The general doctrine was stated with like limitations by this court in the case of Merchants' Bank v. State Bank: "Where a party deals with a corporation in good faith — the transaction is not ultra vires — and he is unaware of any defect of authority or other irregularity on the part of those acting for the corporation, and there is nothing to excite suspicion of such defect or irregularity, the corporation is bound by the contract, although such defect or irregularity in fact exists." 10 Wall. 604, 644.

This review of the cases shows that there is no precedent for holding that the plaintiff, having dealt with the cashier individually, and lent money to him for his private use, and received from him a certificate in her own name, which stated that shares were transferable only on the books of the bank and on *170 surrender of former certificates, and no certificate having been surrendered by him or by her, and there being no evidence of the bank having ratified or received any benefit from the transaction, can recover from the bank the value of the certificate delivered to her by its cashier.

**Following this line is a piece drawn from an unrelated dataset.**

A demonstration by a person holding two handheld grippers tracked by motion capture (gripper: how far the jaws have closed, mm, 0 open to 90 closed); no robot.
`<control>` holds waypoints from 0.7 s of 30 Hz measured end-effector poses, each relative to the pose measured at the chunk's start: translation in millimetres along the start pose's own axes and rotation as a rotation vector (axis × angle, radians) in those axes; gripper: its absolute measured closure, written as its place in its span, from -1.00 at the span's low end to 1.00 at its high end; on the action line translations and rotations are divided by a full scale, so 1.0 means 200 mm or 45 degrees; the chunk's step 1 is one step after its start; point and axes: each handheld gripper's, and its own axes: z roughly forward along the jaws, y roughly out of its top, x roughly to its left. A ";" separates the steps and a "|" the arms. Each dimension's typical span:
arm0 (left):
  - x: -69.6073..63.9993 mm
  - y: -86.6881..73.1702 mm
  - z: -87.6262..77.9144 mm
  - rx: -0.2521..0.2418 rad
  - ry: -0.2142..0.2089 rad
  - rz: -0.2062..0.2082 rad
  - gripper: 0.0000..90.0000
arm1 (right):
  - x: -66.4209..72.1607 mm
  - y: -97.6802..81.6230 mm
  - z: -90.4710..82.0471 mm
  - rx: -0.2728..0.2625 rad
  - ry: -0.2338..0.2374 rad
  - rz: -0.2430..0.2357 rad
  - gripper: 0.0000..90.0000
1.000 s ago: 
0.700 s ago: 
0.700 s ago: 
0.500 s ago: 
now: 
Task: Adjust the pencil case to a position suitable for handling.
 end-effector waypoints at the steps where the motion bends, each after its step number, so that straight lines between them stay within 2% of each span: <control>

The exceptions to the exclusion of evidence cannot be sustained. The evidence that in one or two other instances stock was issued by the cashier without the surrender of old certificates, and that the directors of the bank approved certain transfers to its president of shares once belonging to the cashier, was quite insufficient to prove that the bank ratified or received any benefit from the issue of the certificate to the plaintiff, or was guilty of any fraud towards her. The action of the directors was adapted to the single purpose of securing payment of a debt due from the cashier to the bank.

The evidence introduced and offered being insufficient to support a verdict for the plaintiff, the Circuit Court rightly directed the jury to return a verdict for the defendant. Randall v. Baltimore & Ohio Railroad, 109 U.S. 478.

Judgment affirmed.

MR. JUSTICE BRADLEY dissented.

MR. JUSTICE MATTHEWS, having been of counsel, did not sit in this case, or take any part in its decision.